• _Task details_
Return the lines below that contain the word "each".

• _Given data_
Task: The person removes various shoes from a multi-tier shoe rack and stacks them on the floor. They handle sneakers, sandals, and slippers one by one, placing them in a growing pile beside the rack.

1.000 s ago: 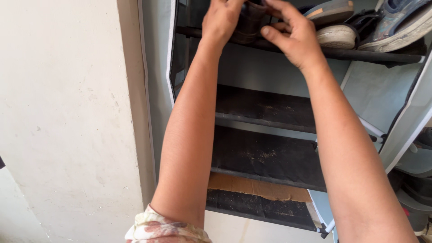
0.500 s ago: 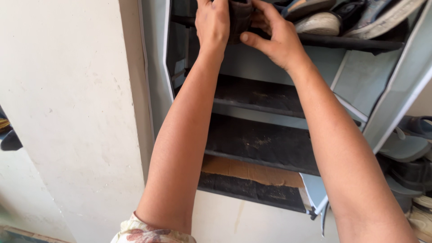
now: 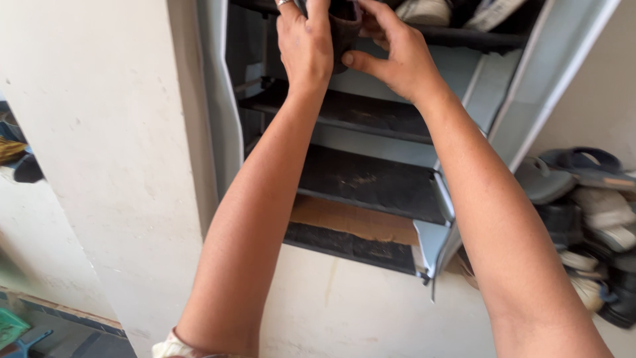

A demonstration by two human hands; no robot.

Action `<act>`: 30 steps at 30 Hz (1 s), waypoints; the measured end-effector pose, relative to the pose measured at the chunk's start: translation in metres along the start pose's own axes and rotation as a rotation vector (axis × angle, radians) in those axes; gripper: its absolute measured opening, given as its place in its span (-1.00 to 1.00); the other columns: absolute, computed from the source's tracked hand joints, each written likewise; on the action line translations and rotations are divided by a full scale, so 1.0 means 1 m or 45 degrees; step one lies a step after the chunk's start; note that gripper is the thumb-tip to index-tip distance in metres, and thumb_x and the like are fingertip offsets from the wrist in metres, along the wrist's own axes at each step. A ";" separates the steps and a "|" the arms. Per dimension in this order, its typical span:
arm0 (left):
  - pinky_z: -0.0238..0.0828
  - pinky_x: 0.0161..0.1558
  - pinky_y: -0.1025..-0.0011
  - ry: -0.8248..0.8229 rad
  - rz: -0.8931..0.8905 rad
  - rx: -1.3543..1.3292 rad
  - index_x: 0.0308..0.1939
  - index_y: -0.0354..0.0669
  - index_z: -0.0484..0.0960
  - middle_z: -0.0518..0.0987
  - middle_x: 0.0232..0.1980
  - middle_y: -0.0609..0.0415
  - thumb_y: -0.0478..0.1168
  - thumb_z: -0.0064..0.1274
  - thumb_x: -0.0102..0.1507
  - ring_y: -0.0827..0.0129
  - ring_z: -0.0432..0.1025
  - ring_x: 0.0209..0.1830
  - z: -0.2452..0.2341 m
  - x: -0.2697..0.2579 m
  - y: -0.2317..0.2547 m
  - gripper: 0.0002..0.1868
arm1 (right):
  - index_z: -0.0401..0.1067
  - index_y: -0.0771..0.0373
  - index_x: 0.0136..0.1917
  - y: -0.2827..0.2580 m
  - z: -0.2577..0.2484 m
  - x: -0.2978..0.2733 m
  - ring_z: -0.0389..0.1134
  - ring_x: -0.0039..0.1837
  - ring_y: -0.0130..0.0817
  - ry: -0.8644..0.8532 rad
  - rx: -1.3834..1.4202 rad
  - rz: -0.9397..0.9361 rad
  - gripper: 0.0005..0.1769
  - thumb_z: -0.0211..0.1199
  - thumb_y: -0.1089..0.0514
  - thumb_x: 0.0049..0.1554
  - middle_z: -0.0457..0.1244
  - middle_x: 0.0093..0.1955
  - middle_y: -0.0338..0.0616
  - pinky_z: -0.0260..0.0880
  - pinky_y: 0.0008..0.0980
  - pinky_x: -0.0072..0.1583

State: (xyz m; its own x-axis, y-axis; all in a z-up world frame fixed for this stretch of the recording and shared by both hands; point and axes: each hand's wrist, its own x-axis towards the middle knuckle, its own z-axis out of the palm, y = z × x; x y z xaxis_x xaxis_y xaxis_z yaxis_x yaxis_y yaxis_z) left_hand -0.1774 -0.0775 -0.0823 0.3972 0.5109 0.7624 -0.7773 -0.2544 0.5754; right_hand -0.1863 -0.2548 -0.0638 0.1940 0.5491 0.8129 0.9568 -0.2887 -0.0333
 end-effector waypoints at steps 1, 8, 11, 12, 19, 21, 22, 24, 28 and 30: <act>0.35 0.18 0.05 0.005 0.015 -0.035 0.37 -0.20 0.30 0.48 0.16 -0.27 0.37 -0.24 0.31 -0.07 0.44 0.15 0.004 -0.007 0.003 -0.19 | 0.17 0.16 0.61 -0.004 -0.006 -0.005 0.32 0.54 -0.09 0.003 -0.019 -0.010 0.01 0.52 -0.29 0.11 0.31 0.47 -0.01 0.28 -0.03 0.55; 0.43 0.19 0.11 0.038 0.222 -0.168 0.11 -0.22 0.50 0.48 0.14 -0.14 0.21 -0.23 0.41 0.04 0.47 0.15 0.035 -0.059 0.028 -0.44 | 0.30 0.24 0.51 -0.021 -0.052 -0.048 0.38 0.51 -0.13 0.016 -0.007 -0.108 -0.21 0.58 -0.12 0.20 0.35 0.40 -0.04 0.33 -0.09 0.59; 0.46 0.15 0.12 0.009 0.209 -0.205 0.05 -0.23 0.52 0.46 0.15 -0.13 0.17 -0.20 0.40 0.05 0.50 0.12 0.053 -0.084 0.042 -0.47 | 0.36 0.27 0.44 -0.025 -0.076 -0.072 0.41 0.47 -0.15 0.040 -0.082 -0.116 -0.29 0.59 -0.08 0.22 0.36 0.36 -0.04 0.37 -0.12 0.57; 0.48 0.14 0.13 -0.006 0.210 -0.219 0.03 -0.23 0.54 0.46 0.15 -0.13 0.17 -0.20 0.40 0.04 0.52 0.11 0.060 -0.092 0.046 -0.48 | 0.37 0.29 0.42 -0.026 -0.085 -0.080 0.41 0.46 -0.16 0.048 -0.118 -0.116 -0.31 0.59 -0.07 0.23 0.37 0.35 -0.04 0.38 -0.13 0.56; 0.45 0.08 0.05 -0.113 0.270 -0.121 -0.04 -0.17 0.62 0.53 0.06 -0.20 0.12 -0.17 0.37 -0.14 0.47 0.07 0.118 -0.145 0.068 -0.54 | 0.38 0.32 0.33 -0.028 -0.150 -0.137 0.40 0.44 -0.21 -0.031 0.110 0.039 -0.45 0.57 0.17 0.19 0.36 0.32 -0.06 0.38 -0.19 0.60; 0.43 0.09 0.02 -0.160 0.363 -0.099 -0.06 -0.14 0.63 0.58 0.02 -0.16 0.10 -0.21 0.39 -0.16 0.44 0.09 0.136 -0.161 0.074 -0.56 | 0.38 0.31 0.32 -0.029 -0.170 -0.154 0.40 0.42 -0.25 -0.044 0.162 0.144 -0.47 0.58 0.25 0.19 0.36 0.29 -0.08 0.40 -0.22 0.57; 0.43 0.08 0.03 -0.206 0.341 -0.111 -0.06 -0.13 0.63 0.59 0.01 -0.17 0.11 -0.21 0.39 -0.15 0.46 0.08 0.145 -0.168 0.077 -0.55 | 0.37 0.30 0.32 -0.030 -0.179 -0.161 0.40 0.41 -0.27 -0.039 0.238 0.194 -0.48 0.56 0.28 0.19 0.35 0.29 -0.10 0.40 -0.26 0.53; 0.45 0.08 0.04 -0.298 0.299 -0.135 -0.08 -0.12 0.65 0.60 -0.01 -0.18 0.11 -0.22 0.38 -0.12 0.49 0.06 0.164 -0.183 0.086 -0.55 | 0.35 0.29 0.33 -0.037 -0.199 -0.179 0.39 0.40 -0.32 -0.025 0.391 0.292 -0.48 0.52 0.35 0.19 0.34 0.29 -0.13 0.42 -0.32 0.46; 0.46 0.07 0.05 -0.524 0.353 -0.188 -0.01 -0.06 0.68 0.64 0.02 -0.16 0.18 -0.19 0.36 -0.12 0.51 0.06 0.198 -0.209 0.105 -0.51 | 0.33 0.27 0.34 -0.057 -0.235 -0.210 0.35 0.41 -0.37 0.059 0.303 0.400 -0.43 0.44 0.43 0.12 0.32 0.29 -0.20 0.42 -0.33 0.48; 0.45 0.11 0.05 -0.678 0.445 -0.250 0.06 -0.05 0.69 0.66 0.06 -0.13 0.23 -0.20 0.37 -0.08 0.53 0.10 0.212 -0.221 0.112 -0.45 | 0.35 0.20 0.30 -0.066 -0.253 -0.224 0.36 0.36 -0.42 0.139 0.270 0.517 -0.42 0.43 0.38 0.04 0.32 0.24 -0.26 0.43 -0.38 0.40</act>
State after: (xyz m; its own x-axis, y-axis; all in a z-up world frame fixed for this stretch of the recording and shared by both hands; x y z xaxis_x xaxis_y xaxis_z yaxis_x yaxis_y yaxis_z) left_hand -0.2490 -0.3935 -0.1236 0.2532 -0.0629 0.9654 -0.9585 -0.1511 0.2415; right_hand -0.3477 -0.5571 -0.0967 0.5486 0.3360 0.7656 0.8336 -0.2905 -0.4698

• _Answer space_
Action `<act>`: 30 steps at 30 Hz (1 s), waypoints; the measured end-effector pose, relative to the pose measured at the chunk's start: translation in metres along the start pose's own axes and rotation as a rotation vector (axis × angle, radians) in those axes; gripper: its absolute measured opening, given as its place in its span (-1.00 to 1.00); the other columns: absolute, computed from the source's tracked hand joints, each written likewise; on the action line translations and rotations are divided by a full scale, so 1.0 means 1 m or 45 degrees; step one lies a step after the chunk's start; note that gripper is the thumb-tip to index-tip distance in metres, and thumb_x and the like are fingertip offsets from the wrist in metres, along the wrist's own axes at each step. A ";" separates the steps and a "|" the arms. Per dimension in this order, its typical span:
State: (xyz m; its own x-axis, y-axis; all in a z-up world frame fixed for this stretch of the recording and shared by both hands; point and axes: each hand's wrist, its own x-axis towards the middle knuckle, its own z-axis out of the palm, y = z × x; x y z xaxis_x xaxis_y xaxis_z yaxis_x yaxis_y yaxis_z) left_hand -0.1774 -0.0775 -0.0823 0.3972 0.5109 0.7624 -0.7773 -0.2544 0.5754; right_hand -0.1863 -0.2548 -0.0638 0.1940 0.5491 0.8129 0.9568 -0.2887 -0.0333

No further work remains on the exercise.